(Extracted data entries)
◆ ◆ ◆ ◆ ◆ ◆ ◆

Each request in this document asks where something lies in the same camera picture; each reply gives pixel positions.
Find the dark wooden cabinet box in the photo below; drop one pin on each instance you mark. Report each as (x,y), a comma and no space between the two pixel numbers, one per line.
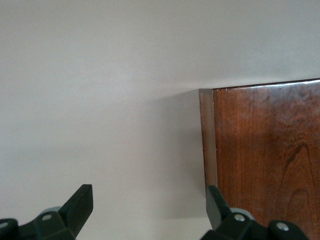
(262,150)

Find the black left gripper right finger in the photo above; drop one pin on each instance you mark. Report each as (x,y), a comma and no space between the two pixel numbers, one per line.
(217,215)

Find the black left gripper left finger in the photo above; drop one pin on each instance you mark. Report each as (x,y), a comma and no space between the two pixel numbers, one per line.
(75,212)

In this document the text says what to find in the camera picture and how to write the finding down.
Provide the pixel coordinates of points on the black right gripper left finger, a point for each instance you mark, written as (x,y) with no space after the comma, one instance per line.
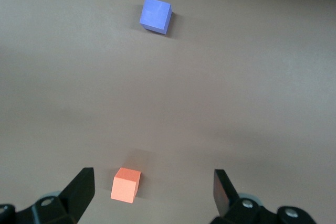
(65,203)

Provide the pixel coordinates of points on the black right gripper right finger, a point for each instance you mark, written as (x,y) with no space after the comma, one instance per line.
(231,208)

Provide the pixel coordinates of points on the orange foam block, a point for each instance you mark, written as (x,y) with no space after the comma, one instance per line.
(124,187)

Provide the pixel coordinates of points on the purple foam block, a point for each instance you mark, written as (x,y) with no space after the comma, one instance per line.
(155,14)

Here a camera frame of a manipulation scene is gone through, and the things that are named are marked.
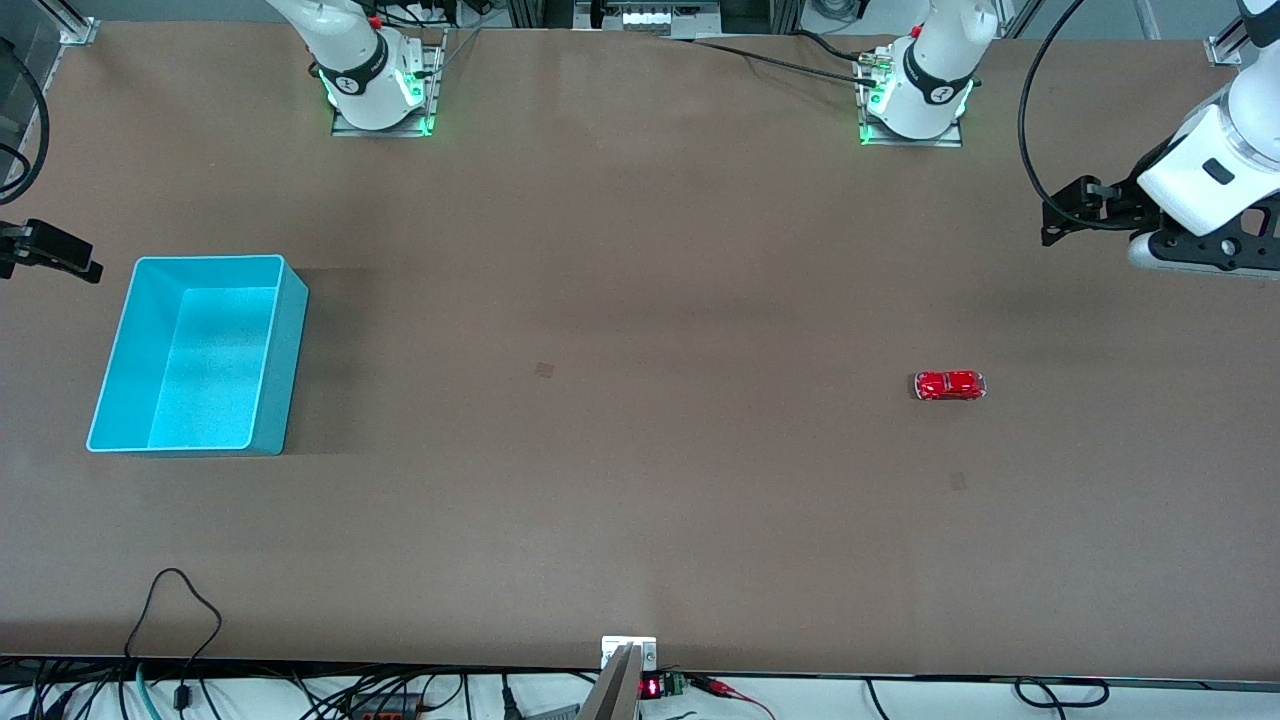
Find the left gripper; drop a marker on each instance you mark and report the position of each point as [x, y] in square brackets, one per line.
[1121, 202]

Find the red beetle toy car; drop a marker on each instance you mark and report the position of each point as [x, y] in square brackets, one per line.
[950, 385]

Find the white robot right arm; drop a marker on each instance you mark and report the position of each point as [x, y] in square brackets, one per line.
[355, 50]

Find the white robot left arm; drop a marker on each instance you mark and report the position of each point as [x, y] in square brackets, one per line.
[930, 60]

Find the blue plastic box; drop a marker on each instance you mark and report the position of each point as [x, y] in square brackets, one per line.
[200, 370]

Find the dark grey panel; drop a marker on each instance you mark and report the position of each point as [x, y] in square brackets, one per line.
[20, 60]

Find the black device with white lights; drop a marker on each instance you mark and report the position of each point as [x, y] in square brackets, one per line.
[650, 18]

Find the red LED display module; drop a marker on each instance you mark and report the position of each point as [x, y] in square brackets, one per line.
[652, 687]

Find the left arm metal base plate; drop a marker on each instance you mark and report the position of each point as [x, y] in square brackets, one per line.
[945, 140]

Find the aluminium corner bracket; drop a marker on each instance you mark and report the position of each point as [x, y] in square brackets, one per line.
[1225, 50]
[80, 28]

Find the aluminium camera mount post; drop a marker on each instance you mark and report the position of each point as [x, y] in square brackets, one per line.
[615, 690]

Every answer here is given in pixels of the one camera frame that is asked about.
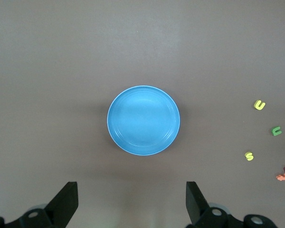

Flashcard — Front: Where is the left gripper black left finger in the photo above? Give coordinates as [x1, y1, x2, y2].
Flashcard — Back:
[0, 181, 79, 228]

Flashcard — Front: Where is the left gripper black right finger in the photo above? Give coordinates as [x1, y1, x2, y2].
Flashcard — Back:
[185, 181, 278, 228]

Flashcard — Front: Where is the yellow foam letter u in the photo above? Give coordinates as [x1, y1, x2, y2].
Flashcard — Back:
[253, 99, 266, 111]

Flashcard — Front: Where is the blue plate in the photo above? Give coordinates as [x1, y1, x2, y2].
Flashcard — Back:
[106, 85, 181, 156]

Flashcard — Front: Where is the green foam letter n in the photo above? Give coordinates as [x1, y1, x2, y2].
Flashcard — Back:
[270, 126, 283, 136]

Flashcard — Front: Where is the brown table cover sheet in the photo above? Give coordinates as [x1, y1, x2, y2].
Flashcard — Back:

◆ ◆ ◆ ◆ ◆ ◆ ◆

### ASSIGNED TASK
Consider the entries above and return each line with the string "frame".

### ANSWER FOR THE TASK
Here a camera frame of a manipulation scene is gone through, and the things that are named are marked.
Every answer here is given in pixels of the one camera frame that is asked about.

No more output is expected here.